Metabolic rate, rates of sweat production and sweat evaporation, final skin and rectal temperatures, time required for a 1.0°C increase in rectal temperature, tolerance time, rate of heat storage, and the heat storage capacity for the heat-stress trials conducted in the morning or afternoon at 40°C and 30% relative humidity while the subjects were wearing nuclear, biological, and chemical protective ensemble and ingested either melatonin or placebo capsules

Rate of sweat production and evaporation.

The rate of sweat production was not different during the morning or afternoon trials, nor was sweat rate influenced by the ingestion of melatonin (Table 3). The rate of sweat evaporation, calculated from the humidity sensor data and the model described by Cain and McLellan (8), revealed no effect of melatonin ingestion or the time of day (Table 3).

HR.

Figure 1 presents the changes in HR during the morning or afternoon trials. Values increased progressively during the 45-min treadmill walking periods and exceeded 150 beats/min during the second hour of exercise. There were no effects of time of day or melatonin ingestion on the HR response.

Fig. 1.

Changes in heart rate during heat-stress trials conducted in the morning or afternoon at 40°C and 30% relative humidity while subjects were wearing nuclear, biological, and chemical (NBC) protective ensemble and ingested either melatonin or placebo capsules. Values are means ± SD for n = 9 men. There was no effect of time of day or melatonin ingestion.

Tre.

During the 2-h period before heat-stress exposure, Tre was significantly elevated during the afternoon trials (Fig. 2). The initial Trerecorded at the beginning of the heat-stress test was significantly higher during the afternoon (37.1°C) compared with the morning (36.8°C) trials, and this difference between the morning and afternoon tests remained for the duration of the exposure (Fig. 2). Melatonin had no impact on the Treresponse during either the 2-h period before the heat exposure or when the protective clothing was worn in the chamber at 40°C. The Tre recorded at the end of the heat exposure was also significantly higher during the afternoon (39.2°C) compared with the morning (39.0°C) trials (Table 3).

Fig. 2.

Changes in rectal temperature during heat-stress trials conducted in the morning or afternoon at 40°C and 30% relative humidity, while subjects were wearing NBC protective ensemble and ingested either melatonin or placebo capsules.
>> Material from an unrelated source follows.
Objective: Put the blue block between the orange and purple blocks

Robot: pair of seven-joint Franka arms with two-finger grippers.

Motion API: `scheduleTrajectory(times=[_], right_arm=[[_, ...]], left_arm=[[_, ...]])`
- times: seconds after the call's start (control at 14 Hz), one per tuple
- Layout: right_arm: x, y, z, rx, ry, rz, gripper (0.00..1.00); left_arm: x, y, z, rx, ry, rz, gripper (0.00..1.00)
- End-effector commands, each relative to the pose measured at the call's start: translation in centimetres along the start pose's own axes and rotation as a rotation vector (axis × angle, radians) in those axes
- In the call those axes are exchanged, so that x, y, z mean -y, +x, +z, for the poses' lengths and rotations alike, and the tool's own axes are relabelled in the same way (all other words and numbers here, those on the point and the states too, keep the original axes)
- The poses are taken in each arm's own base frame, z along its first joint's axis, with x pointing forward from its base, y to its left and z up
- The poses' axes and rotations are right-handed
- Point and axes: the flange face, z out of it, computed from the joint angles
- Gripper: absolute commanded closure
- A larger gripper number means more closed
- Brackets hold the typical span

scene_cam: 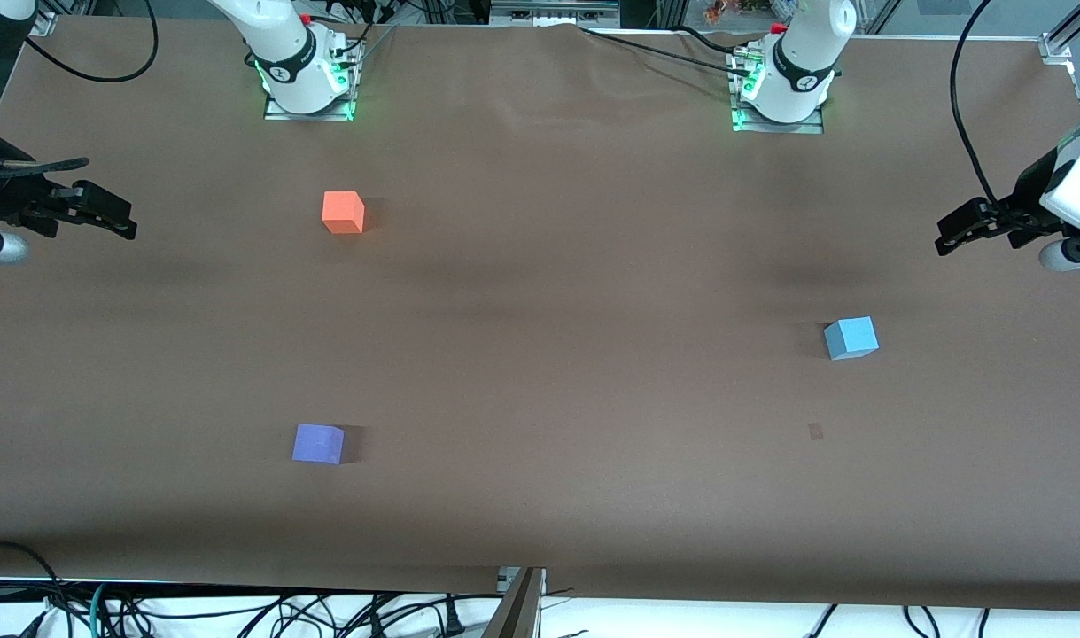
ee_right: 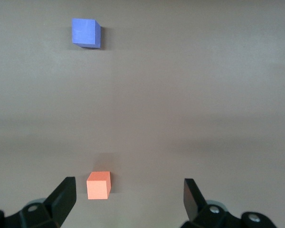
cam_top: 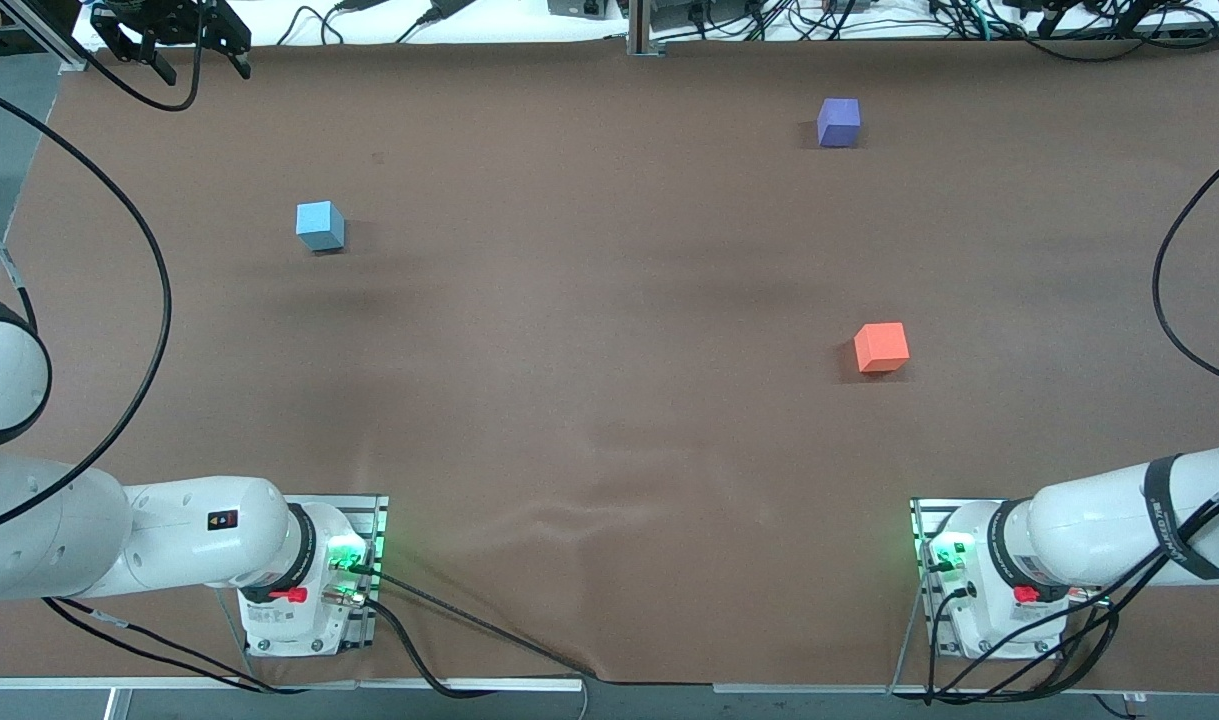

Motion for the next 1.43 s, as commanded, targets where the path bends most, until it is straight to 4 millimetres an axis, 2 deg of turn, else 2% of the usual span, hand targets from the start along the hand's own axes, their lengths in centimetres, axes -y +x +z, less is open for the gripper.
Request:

Values are means ± SD for n = 9 men. Rectal temperature was significantly increased throughout afternoon trials, and there was no effect of melatonin ingestion.

T¯ sk.

The time of day also affectedT̅ sk, with significantly higher values being observed both at the beginning and throughout the afternoon tests (Fig. 3). At the end of the trial, however, T̅ sk was not significantly increased during the afternoon tests (Table 3). Melatonin had no effect on the T̅ skresponse.

Fig. 3.

Changes in mean skin temperature during heat-stress trials conducted in the morning or afternoon at 40°C and 30% relative humidity while subjects were wearing NBC protective ensemble and ingested either melatonin or placebo capsules. Values are means ± SD for n = 9 men. Mean skin temperature was significantly increased for afternoon trials, and there was no effect of melatonin ingestion.

HF¯ .

H̅F̅ revealed an initial heat gain during the first 25 min of exposure (Fig.4). Thereafter, heat loss progressively increased, with heat loss being greater during the exercise periods. Overall, H̅F̅was greater during the afternoon (21.1 W ⋅ m−2) compared with the morning (18.8 W ⋅ m−2) tests. Ingestion of melatonin did not influence heat flow.

Fig. 4.

Changes in mean heat flow during heat-stress trials conducted in the morning or afternoon at 40°C and 30% relative humidity while subjects were wearing NBC protective ensemble and ingested either melatonin or placebo capsules. Values are means ± SD for n = 9 men. Mean heat flow was significantly increased for the afternoon trials, and there was no effect of melatonin ingestion.

Heat storage.

Both the rate of heat storage and the heat storage capacity were not affected by the time of day or the ingestion of melatonin (Table 3).

Indexes of Heat Tolerance

Table 4 presents the end-point criteria for termination of the trials. For the 36 trials, exhaustion was stated as the reason for ending the exposure for 25%, or 9, tests. For seven of these nine trials, Tre exceeded 38.8°C, thus indicating that a substantial increase in body heat storage had occurred. For each of the eight tests ended because of subject’s dizziness or nausea, Tre exceeded 38.8°C. For two of the three tests terminated because of the HR response exceeding 95% of the individual’s HRpeak, Tre exceeded 38.8°C. Tolerance time was not affected by either the time of day or the ingestion of melatonin, with values approaching 110 min for all trials (Table 3).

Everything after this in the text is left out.